* About this exercise *
Repeat the data below in full and exactly.

* Data excerpt *

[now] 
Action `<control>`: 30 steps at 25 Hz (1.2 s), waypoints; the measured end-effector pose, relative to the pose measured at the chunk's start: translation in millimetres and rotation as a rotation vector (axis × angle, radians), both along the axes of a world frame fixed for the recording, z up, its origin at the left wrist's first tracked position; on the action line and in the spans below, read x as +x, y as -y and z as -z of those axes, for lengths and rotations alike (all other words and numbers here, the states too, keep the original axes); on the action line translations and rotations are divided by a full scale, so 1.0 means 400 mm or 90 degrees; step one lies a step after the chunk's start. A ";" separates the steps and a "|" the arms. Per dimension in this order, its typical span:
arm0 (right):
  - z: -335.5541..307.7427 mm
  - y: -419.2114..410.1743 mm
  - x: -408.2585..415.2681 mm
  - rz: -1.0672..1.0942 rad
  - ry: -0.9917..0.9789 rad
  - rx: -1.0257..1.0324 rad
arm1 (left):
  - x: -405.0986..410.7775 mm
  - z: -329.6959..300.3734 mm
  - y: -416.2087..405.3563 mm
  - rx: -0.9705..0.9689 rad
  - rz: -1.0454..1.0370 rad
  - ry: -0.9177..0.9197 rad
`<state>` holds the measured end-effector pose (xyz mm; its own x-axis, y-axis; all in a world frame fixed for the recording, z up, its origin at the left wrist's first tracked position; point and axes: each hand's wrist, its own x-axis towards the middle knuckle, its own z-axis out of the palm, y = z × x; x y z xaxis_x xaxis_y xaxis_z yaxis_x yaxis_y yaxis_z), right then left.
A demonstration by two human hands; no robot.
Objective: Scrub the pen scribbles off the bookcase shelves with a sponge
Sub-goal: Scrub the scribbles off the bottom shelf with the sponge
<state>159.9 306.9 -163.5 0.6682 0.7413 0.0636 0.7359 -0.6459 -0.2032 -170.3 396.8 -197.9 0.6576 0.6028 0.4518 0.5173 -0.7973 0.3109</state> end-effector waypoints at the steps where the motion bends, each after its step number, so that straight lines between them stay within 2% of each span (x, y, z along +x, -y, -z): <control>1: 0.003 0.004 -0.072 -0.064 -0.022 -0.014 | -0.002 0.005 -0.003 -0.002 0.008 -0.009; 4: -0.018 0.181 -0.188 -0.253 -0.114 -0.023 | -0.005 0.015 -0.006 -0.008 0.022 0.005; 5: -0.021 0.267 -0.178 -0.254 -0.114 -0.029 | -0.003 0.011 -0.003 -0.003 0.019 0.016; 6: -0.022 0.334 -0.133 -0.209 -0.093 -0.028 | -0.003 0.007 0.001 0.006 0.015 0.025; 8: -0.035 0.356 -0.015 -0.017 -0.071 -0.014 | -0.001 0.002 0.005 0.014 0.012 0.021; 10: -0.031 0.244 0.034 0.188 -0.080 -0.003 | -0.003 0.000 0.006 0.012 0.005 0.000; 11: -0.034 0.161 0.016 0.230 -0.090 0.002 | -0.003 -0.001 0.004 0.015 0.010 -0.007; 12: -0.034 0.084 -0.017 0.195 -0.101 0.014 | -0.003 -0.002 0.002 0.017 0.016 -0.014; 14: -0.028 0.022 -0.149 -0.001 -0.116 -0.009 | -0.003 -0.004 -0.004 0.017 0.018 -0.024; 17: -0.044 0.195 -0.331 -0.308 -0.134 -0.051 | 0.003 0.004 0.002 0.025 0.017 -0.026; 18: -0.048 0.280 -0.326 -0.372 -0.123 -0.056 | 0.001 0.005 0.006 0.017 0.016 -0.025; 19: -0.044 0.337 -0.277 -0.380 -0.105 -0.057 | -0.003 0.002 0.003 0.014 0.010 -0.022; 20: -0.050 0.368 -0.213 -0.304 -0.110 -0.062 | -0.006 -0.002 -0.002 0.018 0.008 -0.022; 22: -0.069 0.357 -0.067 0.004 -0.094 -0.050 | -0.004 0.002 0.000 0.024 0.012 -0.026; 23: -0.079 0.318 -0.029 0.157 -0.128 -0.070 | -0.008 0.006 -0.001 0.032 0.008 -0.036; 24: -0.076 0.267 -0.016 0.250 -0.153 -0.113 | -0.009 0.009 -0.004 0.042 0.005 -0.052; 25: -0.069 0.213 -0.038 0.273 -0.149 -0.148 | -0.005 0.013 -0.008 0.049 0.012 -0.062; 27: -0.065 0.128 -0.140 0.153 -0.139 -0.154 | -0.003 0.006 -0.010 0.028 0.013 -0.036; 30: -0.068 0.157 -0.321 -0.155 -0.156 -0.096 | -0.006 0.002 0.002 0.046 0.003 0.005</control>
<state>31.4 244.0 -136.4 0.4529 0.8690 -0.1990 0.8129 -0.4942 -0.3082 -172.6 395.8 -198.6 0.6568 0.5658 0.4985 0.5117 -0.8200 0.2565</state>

* Output for this task *
[now] 
Action `<control>`: 30 steps at 25 Hz (1.2 s), waypoints; the measured end-effector pose, relative to the pose measured at the chunk's start: translation in millimetres and rotation as a rotation vector (axis × angle, radians), both along the axes of a world frame fixed for the recording, z up, its origin at the left wrist's first tracked position; on the action line and in the spans below, read x as +x, y as -y and z as -z of those axes, for lengths and rotations alike (all other words and numbers here, the states too, keep the original axes); on the action line translations and rotations are divided by a full scale, so 1.0 means 400 mm or 90 degrees; step one lies a step after the chunk's start. A ";" separates the steps and a "|" the arms. Per dimension in this order, its typical span:
arm0 (right):
  - z: -335.5541..307.7427 mm
  - y: -419.2114..410.1743 mm
  - x: -408.2585..415.2681 mm
  - rz: -1.0672..1.0942 rad
  - ry: -0.9917..0.9789 rad
  - rx: -1.0257..1.0324 rad
arm1 (left):
  - x: -405.0986..410.7775 mm
  - z: -329.6959..300.3734 mm
  - y: -416.2087..405.3563 mm
  - rx: -0.9705..0.9689 rad
  - rz: -1.0454..1.0370 rad
  - ry: -0.9177..0.9197 rad
`<state>` holds the measured end-effector pose (xyz mm; its own x-axis, y-axis; all in a world frame fixed for the recording, z up, its origin at the left wrist's first tracked position; point and axes: each hand's wrist, its own x-axis towards the middle knuckle, its own z-axis out of the palm, y = z × x; x y z xaxis_x xaxis_y xaxis_z yaxis_x yaxis_y yaxis_z), right then left.
A demonstration by two human hands; no robot.
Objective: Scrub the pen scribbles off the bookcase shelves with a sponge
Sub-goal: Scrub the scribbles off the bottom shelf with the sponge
<state>159.9 306.9 -163.5 0.6682 0.7413 0.0636 0.7359 -0.6459 -0.2032 -170.3 396.8 -197.9 0.6576 0.6028 0.4518 0.5173 -0.7973 0.3109</state> end-effector waypoints at the steps where the motion bends, each after its step number, so that straight lines between them stay within 2% of each span (x, y, z along +x, -y, -z): <control>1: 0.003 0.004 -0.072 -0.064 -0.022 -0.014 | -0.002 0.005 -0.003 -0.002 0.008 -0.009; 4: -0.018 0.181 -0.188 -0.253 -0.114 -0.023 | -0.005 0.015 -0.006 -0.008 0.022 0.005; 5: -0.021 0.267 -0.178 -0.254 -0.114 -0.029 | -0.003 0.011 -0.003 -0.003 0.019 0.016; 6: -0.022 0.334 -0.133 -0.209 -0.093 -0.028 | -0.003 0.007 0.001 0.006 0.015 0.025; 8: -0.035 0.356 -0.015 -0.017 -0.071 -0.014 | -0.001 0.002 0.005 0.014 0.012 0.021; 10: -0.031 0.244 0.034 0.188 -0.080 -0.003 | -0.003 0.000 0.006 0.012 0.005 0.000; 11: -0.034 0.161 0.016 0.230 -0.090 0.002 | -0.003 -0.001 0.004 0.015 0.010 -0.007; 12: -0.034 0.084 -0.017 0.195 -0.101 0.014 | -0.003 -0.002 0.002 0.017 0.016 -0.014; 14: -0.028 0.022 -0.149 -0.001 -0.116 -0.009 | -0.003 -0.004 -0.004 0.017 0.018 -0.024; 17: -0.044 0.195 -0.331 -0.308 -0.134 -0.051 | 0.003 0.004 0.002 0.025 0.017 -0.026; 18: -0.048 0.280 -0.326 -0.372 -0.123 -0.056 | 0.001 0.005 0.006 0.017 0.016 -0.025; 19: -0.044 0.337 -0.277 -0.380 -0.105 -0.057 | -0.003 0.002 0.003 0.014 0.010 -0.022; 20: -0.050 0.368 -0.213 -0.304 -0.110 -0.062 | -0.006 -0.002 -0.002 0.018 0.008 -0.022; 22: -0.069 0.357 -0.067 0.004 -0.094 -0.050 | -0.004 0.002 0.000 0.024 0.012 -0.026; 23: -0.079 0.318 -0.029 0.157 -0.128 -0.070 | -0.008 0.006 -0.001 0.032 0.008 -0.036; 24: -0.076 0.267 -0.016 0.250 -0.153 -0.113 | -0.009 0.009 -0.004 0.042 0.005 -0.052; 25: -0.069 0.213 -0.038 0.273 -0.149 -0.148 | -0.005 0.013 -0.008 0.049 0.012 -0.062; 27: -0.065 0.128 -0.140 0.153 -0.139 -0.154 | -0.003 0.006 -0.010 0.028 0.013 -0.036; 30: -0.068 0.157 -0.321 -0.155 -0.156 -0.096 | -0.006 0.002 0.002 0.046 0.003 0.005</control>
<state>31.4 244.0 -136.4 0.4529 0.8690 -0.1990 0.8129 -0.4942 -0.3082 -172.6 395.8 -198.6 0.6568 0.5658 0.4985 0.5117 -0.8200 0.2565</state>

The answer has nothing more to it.